|Course:||“Rise And Fall of the Slave South,” University of Virginia|
A cold January day in 1825, 32 Petersburg men gathered in a Petersburg Tavern with the future on their minds. The skilled merchants of Petersburg formed the Benevolent Mechanics Association. They were made up of a variety of skilled craftsmen which included tailors, blacksmiths, watchmakers, bookbinders, tanners, and more. The first initiative of the Association was purchasing a library for apprentices in the community. They even hired a librarian to staff the facility. Another of their initiatives was to begin a night school for Apprentices and the children of the Association members. The school included reading, writing, and arithmetic. Finally, lectures were offered to the community as well. Unfortunately, the school failed and there was lack of interest in the establishment.

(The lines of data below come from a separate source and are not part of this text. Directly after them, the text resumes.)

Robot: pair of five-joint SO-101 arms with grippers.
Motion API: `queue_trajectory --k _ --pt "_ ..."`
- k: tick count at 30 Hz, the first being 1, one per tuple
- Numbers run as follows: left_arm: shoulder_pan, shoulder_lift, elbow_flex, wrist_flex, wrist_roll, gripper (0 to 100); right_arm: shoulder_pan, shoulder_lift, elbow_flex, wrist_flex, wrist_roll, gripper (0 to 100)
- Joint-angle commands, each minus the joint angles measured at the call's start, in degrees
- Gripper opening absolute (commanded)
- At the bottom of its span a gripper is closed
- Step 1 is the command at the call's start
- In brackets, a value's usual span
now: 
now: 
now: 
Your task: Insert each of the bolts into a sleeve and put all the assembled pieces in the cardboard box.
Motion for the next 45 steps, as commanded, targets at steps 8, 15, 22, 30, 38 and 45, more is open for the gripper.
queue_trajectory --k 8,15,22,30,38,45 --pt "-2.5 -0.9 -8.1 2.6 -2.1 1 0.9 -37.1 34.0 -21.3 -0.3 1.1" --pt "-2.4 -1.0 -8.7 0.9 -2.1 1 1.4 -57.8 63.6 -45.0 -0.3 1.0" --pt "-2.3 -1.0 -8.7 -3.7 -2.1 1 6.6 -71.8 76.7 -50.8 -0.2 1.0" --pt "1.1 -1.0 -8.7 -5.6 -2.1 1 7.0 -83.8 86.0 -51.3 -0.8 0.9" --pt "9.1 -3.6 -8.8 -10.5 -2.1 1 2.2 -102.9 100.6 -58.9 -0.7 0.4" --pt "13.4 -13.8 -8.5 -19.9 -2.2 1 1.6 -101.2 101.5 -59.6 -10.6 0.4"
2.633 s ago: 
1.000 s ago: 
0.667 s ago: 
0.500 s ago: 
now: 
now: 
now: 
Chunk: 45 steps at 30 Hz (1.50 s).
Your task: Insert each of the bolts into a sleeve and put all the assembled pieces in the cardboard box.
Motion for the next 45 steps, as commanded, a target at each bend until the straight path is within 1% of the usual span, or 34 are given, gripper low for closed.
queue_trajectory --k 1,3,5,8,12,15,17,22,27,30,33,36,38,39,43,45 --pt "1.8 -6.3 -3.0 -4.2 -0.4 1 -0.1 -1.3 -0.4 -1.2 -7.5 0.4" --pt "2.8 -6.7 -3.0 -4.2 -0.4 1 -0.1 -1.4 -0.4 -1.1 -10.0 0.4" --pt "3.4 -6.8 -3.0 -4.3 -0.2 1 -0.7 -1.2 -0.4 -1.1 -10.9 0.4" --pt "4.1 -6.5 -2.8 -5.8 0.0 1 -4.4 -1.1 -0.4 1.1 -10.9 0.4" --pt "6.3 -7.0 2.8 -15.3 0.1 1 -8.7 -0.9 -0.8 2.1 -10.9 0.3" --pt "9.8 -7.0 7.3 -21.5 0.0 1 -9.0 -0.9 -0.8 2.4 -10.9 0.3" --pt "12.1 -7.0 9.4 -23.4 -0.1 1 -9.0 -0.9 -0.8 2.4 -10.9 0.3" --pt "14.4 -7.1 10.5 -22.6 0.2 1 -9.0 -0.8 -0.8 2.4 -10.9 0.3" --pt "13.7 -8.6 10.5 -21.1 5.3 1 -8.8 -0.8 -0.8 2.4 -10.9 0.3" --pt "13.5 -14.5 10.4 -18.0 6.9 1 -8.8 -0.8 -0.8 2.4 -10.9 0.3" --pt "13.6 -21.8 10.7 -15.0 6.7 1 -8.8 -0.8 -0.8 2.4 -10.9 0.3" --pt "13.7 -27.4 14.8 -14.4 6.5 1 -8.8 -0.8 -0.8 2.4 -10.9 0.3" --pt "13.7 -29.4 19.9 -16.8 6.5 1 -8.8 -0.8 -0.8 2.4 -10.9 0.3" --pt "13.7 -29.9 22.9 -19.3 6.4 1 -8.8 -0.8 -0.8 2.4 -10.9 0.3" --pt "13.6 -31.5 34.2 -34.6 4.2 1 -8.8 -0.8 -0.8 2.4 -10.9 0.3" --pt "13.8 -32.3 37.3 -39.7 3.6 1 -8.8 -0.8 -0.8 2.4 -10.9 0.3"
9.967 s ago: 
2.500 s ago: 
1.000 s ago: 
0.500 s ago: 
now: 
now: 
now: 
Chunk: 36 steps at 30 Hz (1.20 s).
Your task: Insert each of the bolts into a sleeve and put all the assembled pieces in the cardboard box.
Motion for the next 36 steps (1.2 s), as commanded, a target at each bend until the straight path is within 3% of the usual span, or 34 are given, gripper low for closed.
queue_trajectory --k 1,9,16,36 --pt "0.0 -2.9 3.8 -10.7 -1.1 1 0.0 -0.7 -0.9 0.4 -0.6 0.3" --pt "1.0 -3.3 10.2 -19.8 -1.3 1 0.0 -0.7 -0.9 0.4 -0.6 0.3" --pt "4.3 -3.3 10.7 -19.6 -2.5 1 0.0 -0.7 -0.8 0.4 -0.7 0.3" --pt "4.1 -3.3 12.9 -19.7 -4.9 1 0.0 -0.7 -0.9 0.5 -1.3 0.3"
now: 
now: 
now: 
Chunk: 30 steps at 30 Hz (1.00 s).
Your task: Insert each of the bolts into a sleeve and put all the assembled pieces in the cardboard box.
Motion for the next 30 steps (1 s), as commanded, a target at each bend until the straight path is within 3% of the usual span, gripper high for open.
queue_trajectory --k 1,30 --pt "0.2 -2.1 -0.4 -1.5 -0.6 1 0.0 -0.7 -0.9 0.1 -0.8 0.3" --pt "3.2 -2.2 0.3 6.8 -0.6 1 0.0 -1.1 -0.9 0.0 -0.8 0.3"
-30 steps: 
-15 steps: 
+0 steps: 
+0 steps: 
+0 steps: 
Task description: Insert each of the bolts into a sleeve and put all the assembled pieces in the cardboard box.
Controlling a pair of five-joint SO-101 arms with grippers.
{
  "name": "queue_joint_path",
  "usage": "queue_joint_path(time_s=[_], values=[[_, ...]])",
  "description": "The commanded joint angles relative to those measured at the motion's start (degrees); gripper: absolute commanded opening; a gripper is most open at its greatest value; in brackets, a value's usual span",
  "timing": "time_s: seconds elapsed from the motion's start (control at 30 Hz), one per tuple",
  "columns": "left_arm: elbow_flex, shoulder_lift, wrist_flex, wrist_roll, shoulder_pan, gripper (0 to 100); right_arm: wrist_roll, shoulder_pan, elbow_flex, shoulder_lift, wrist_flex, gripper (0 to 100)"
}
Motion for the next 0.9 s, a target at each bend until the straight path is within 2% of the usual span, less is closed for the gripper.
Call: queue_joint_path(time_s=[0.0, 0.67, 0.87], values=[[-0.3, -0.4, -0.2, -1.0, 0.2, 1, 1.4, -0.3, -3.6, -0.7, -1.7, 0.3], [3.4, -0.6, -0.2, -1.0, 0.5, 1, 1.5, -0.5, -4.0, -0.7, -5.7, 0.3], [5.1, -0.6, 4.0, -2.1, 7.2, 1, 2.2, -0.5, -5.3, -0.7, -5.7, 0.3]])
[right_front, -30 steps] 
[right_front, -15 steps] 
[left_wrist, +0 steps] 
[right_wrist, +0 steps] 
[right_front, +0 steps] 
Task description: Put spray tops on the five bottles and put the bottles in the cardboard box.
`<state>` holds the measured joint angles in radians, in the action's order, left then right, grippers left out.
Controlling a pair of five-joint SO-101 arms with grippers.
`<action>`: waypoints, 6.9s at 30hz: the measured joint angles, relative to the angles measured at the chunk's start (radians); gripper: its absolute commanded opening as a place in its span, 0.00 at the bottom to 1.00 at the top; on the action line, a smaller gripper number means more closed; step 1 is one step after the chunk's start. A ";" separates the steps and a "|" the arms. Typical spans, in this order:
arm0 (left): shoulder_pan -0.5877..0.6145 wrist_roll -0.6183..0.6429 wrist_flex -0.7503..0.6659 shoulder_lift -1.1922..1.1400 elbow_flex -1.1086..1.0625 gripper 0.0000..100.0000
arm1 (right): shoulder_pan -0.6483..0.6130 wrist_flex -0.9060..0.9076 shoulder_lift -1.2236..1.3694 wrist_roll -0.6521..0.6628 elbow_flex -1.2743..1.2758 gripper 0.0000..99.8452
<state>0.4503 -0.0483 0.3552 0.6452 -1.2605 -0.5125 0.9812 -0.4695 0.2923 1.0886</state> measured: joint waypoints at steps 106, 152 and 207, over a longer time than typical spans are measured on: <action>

The members of the Petersburg Benevolent Mechanics Association were frowned upon in Petersburg society. Oddly these skilled merchants owned about 20 percent of the slaves in Petersburg and the surrounding county, Dinwiddie. Despite this fact, wealthy land owners thought of these craftsmen as lowly. To improve their status and the perception of their occupation, they took such initiatives to spread interest in their trade and show their contributions to society.
During the 1800s artistry was changing regionally as well. Southern artisans had to compete with the booming world of industry in the North. It may have been important to these artisans to keep their trades alive, despite the move to working in factories and using machines. Some artisans took advantage of the Industrial revolution and began to sell and serve as middlemen with northern pre-made products, like clothing and furniture.